Create a dashboard to monitor your decision metrics:

def create_decision_dashboard(results):
    """Create comprehensive decision metrics."""

    dashboard = {
        'Survival Metrics': {
            '1-Year': calculate_survival(results, 1),
            '5-Year': calculate_survival(results, 5),
            '10-Year': calculate_survival(results, 10),
            '20-Year': calculate_survival(results, 20)
        },

        'Growth Metrics': {
            'Time-Average': results.time_avg_growth,
            'Ensemble-Average': results.ensemble_avg_growth,
            'Median': np.median(results.growth_rates),
            'Volatility': np.std(results.growth_rates)
        },

        'Risk Metrics': {
            'VaR-95%': np.percentile(results.final_wealth, 5),
            'CVaR-95%': results.final_wealth[results.final_wealth <= np.percentile(results.final_wealth, 5)].mean(),
            'Max Drawdown': calculate_max_drawdown(results.wealth_paths),
            'Recovery Time': calculate_recovery_time(results.wealth_paths)
        },

        'Insurance Efficiency': {
            'Premium/Expected Loss': results.total_premium / results.expected_losses,
            'Premium/Assets': results.total_premium / results.starting_assets,
            'Ergodic ROI': (results.with_insurance_wealth - results.without_insurance_wealth) / results.total_premium,
            'Break-even Probability': calculate_breakeven_prob(results)
        }
    }

    return dashboard

When to Review Your Decision

Set triggers for reviewing your insurance structure:

Automatic Review Triggers:

  1. Time-Based - Annual review minimum - Quarterly for high-growth companies

  2. Event-Based - Major loss occurrence - M&A activity - Significant business model change - Credit rating change

  3. Metric-Based - Assets change by >25% - Revenue volatility changes by >5% - Loss frequency changes by >30% - Survival probability drops below target

Review Process:

def insurance_review_needed(current_metrics, baseline_metrics, months_elapsed):
    """Determine if insurance review is needed."""

    triggers = []

    # Time trigger
    if months_elapsed >= 12:
        triggers.append("Annual review due")

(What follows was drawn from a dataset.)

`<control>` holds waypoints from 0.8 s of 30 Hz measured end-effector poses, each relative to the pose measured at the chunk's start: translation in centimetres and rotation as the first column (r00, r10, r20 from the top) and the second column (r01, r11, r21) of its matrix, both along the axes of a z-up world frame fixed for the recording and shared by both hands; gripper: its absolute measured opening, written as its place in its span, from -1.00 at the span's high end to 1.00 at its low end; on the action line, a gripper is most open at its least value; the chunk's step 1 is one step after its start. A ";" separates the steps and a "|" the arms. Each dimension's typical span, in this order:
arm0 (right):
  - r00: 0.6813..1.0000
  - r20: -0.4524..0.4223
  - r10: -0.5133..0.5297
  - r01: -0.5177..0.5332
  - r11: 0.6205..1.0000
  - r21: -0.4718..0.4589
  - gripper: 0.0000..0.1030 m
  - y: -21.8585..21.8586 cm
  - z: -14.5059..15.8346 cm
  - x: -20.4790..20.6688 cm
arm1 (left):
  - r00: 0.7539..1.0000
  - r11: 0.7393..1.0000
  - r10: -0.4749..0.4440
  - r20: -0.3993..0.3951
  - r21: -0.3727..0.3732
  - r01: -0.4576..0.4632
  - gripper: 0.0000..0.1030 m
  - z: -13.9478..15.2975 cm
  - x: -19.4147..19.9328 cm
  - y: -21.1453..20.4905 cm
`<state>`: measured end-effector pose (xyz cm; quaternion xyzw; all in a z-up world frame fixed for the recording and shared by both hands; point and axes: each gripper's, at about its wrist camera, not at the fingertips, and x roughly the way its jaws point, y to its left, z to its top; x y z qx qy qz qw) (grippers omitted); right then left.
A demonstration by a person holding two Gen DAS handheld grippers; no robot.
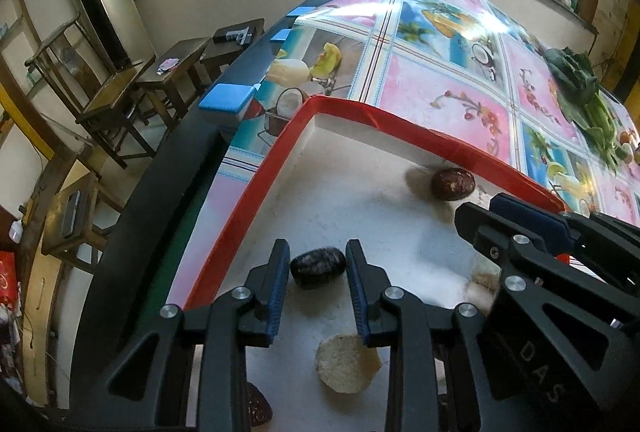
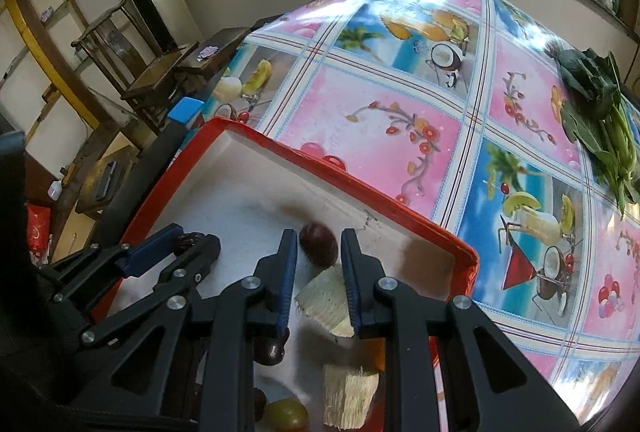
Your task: Organize fruits
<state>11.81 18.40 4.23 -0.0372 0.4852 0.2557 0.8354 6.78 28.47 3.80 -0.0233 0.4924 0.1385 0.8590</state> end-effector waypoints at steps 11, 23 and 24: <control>0.999 0.028 -0.015 0.016 0.999 -0.030 -0.01 0.7 -0.1 -0.4 | 1.000 1.000 -0.002 0.002 0.022 0.002 -0.22 -0.2 0.1 0.0; 0.998 0.040 -0.043 0.044 0.999 -0.025 -0.37 -0.4 0.1 -0.5 | 0.998 0.996 -0.049 0.047 0.074 0.045 -0.51 1.6 -1.2 -1.6; 0.998 0.045 -0.043 0.044 0.999 -0.023 -0.38 -0.5 0.3 -0.7 | 0.997 0.995 -0.052 0.052 0.082 0.048 -0.53 1.9 -1.5 -1.8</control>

    # Asset change trigger
    asset_change = abs(current_metrics['assets'] - baseline_metrics['assets']) / baseline_metrics['assets']
    if asset_change > 0.25:
        triggers.append(f"Assets changed by {asset_change:.0%}")

    # Risk change trigger
    risk_change = abs(current_metrics['loss_rate'] - baseline_metrics['loss_rate']) / baseline_metrics['loss_rate']
    if risk_change > 0.30:
        triggers.append(f"Loss rate changed by {risk_change:.0%}")

    if triggers:
        print("Insurance review recommended:")
        for trigger in triggers:
            print(f"  - {trigger}")
        return True

    return False

Key Takeaways

  1. Optimize for Time-Average Growth, not expected value

  2. Survival Probability Trumps Cost in the short term

  3. Ergodic Value Maximization drives long-term success

  4. Regular Reviews ensure continued optimization

  5. Document Everything for consistency and learning

Next Steps

With your decision framework in place:

  1. Review Model Cases for similar companies

  2. Explore Advanced Topics for customization

  3. Consult Frequently Asked Questions for common questions

  4. Begin implementation with your broker/insurer

Remember: The best insurance decision is one that lets you sleep at night while your company grows sustainably.